O número inversamente proporcional aos apresentados até agora é o de crescimento populacional no País.
Com o Censo de 2022 veio a constatação de que a população brasileira apresenta a menor taxa de aumento desde que o recenseamento foi criado, em 1872 — entre 2010 e 2022 a população aumentou 6,5%, o que representa uma taxa positiva de apenas 0,52% ao ano.
Ao serem projetadas as linhas de pessoas que entram no mercado de trabalho e de outras que se aposentam, o cruzamento mais perigoso deve acontecer em 2035, quando o número de aposentados superará o de profissionais ativos, com consequências perigosas para a previdência social.
Na década de 1980, o País contabilizava nove trabalhadores ativos para cada aposentado; hoje, são 4,5 para cada, exatamente a metade.
Atualmente 15,8% dos brasileiros possuem mais de 60 anos; no ritmo atual, em 2060 serão 25,5% da população.
Sem contar que o Banco Mundial acaba de divulgar estudo que aponta que se as regras para aposentadorias não mudarem no Brasil, a idade mínima para se deixar de trabalhar será de 72 anos em 2040, e 78 anos em 2060.

A mudança por onde deve começar a prevenção diz respeito ao etarismo no mercado de trabalho. Segundo a Pesquisa Nacional por Amostra de Domicílios Contínua (Pnad), realizada pelo IBGE, os idosos são o grupo com menor participação profissional. Há 12 anos, o percentual de trabalhadores ativos na faixa etária era de 5,9%. Em 2018, passaram a 7,2%, só que o índice de desemprego mais que dobrou, de 18,5% para 40,3%, com o agravante de que somente 27% trabalhavam no mercado formal e 45% por conta própria, o que faz com que a contribuição para o Regime Geral da Previdência Social (RGPS) não atinja nem o mínimo necessário para evitar rombo nas contas públicas. “Nunca tive essa vontade de passar meus genes para frente nem de colocar mais gente nesse mundo que não parece ter muita chance de melhorar… Se (a paternidade) fosse uma startup, não conseguiria investimento, já que é uma empreitada com muito risco em um ambiente extremamente hostil”, faz a analogia com o mundo corporativo o programador Ângelo Dias.

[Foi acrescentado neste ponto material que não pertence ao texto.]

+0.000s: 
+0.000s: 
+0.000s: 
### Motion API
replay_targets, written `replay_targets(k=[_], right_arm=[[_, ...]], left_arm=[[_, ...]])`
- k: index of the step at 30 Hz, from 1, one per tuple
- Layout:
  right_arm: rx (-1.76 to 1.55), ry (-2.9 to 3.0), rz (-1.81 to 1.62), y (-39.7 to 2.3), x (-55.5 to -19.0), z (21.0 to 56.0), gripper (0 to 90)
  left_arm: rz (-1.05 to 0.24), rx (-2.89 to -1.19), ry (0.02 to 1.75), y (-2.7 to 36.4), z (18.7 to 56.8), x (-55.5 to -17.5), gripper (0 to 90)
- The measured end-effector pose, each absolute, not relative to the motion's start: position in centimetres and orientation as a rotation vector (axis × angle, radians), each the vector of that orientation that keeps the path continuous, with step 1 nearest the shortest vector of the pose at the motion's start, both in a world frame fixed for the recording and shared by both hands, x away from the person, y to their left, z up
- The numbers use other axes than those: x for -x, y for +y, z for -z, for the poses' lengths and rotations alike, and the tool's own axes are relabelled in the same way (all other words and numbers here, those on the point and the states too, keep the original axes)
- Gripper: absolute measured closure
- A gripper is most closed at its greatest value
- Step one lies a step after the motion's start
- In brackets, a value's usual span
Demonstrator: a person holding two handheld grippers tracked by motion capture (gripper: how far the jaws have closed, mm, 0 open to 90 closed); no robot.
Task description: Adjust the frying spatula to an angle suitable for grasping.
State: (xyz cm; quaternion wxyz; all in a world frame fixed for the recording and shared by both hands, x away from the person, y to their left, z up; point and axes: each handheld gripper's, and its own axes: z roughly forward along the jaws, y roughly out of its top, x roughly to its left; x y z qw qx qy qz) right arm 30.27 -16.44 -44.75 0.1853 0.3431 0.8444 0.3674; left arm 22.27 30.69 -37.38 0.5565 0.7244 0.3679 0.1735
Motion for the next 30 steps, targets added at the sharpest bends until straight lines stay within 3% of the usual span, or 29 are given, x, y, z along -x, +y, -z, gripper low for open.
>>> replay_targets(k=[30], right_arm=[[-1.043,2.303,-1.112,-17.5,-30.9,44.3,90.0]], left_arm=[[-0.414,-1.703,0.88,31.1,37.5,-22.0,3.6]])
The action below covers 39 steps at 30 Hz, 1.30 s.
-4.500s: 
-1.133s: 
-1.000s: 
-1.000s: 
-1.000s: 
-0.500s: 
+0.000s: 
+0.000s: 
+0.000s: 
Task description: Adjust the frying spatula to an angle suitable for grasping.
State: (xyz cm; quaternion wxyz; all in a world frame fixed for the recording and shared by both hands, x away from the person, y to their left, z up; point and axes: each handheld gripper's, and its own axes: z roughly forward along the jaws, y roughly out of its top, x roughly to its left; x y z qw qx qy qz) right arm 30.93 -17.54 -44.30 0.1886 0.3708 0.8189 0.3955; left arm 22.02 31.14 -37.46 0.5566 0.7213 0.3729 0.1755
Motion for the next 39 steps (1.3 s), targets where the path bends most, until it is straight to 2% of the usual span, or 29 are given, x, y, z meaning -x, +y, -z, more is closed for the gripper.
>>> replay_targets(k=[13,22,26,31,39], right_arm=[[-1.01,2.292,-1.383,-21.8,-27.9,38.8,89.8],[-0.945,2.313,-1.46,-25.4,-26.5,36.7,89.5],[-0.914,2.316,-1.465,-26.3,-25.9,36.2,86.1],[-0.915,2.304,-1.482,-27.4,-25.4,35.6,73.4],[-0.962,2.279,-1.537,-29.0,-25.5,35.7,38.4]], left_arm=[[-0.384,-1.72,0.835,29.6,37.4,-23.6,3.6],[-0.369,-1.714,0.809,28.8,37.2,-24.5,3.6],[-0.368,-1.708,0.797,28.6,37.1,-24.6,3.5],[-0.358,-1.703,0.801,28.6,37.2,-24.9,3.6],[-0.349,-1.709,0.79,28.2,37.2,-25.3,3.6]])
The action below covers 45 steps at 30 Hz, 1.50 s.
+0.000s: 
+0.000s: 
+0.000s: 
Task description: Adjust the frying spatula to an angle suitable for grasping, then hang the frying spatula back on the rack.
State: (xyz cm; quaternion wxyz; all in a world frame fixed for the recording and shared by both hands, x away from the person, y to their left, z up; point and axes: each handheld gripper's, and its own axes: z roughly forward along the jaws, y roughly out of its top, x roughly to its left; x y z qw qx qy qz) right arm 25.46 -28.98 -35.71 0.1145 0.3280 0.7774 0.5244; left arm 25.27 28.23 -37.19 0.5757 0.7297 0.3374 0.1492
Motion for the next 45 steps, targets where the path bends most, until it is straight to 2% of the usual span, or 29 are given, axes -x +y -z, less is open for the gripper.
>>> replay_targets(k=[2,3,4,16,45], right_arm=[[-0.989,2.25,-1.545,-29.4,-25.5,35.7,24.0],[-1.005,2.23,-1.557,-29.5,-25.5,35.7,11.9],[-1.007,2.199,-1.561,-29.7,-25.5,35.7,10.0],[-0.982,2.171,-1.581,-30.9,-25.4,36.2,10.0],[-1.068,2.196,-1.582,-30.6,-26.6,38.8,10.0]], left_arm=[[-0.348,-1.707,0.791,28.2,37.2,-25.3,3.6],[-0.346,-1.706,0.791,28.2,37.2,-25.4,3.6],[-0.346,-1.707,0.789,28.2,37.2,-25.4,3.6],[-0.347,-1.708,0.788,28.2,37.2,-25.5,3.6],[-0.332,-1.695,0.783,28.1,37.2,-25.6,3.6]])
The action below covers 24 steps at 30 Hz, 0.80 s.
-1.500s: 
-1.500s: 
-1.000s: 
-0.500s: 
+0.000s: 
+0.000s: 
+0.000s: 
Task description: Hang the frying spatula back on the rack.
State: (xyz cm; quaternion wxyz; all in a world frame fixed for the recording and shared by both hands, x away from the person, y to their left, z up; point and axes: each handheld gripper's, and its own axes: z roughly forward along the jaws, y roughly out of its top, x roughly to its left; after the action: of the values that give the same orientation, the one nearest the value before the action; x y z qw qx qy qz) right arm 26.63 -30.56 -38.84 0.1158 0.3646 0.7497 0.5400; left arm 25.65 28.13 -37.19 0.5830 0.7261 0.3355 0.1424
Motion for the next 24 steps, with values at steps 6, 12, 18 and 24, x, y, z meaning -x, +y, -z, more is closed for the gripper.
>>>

As exigências diminuíram, mas a cirurgia de esterilização demanda ainda algumas etapas prévias à realização. Em relação ao sistema público, o primeiro passo é visitar uma Unidade Básica de Saúde (UBS), onde há o encaminhamento para ambulatório de planejamento familiar. Profissionais passam a acompanhar o caso para garantir a convicção do paciente, que tem que assinar uma série de documentos e realizar exames para descartar a hipótese de transtorno psicológico que enfraqueça a capacidade de decisão.

Tanto homens quanto mulheres passam por 60 dias de reflexão desde a busca até a realização do procedimento, já que o Sistema Único de Saúde (SUS) não oferece a cirurgia de reversão, em caso de arrependimento. Todos os estados brasileiros possuem unidades para a realização dos procedimentos. Além das cirurgias, o DIU é um método seguro, de longa duração e fácil reversão disponível nos postos públicos.

Outros métodos à disposição são: anticoncepcional injetável, diafragma e pílula anticoncepcional de emergência (ou pílula do dia seguinte), além de preservativos.